§ WORK REQUEST
Please retype, unchanged, each line from the top of the material below through the line where "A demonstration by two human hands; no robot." appears.

========

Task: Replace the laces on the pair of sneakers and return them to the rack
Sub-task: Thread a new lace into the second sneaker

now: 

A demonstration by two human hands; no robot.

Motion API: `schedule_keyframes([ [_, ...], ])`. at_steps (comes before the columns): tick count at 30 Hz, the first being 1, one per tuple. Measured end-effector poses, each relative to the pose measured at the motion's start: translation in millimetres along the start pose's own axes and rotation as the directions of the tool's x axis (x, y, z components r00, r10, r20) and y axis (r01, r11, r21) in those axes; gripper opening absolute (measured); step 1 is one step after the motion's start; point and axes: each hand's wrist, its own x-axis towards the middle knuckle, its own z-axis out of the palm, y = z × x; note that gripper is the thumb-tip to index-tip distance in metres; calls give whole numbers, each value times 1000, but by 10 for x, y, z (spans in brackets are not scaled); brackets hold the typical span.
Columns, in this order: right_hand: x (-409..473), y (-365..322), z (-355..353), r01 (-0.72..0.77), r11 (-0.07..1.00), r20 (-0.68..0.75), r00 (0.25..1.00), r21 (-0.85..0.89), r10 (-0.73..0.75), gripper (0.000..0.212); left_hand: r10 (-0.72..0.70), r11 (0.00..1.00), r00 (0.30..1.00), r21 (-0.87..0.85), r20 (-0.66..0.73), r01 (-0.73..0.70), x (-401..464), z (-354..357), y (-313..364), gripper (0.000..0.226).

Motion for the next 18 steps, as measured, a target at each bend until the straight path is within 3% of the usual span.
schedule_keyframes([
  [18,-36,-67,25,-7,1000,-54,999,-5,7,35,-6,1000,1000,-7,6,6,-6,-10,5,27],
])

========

§ EXERCISE RESULT
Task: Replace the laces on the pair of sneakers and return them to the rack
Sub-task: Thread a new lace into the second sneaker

now: 

A demonstration by two human hands; no robot.

The exercise output is complete.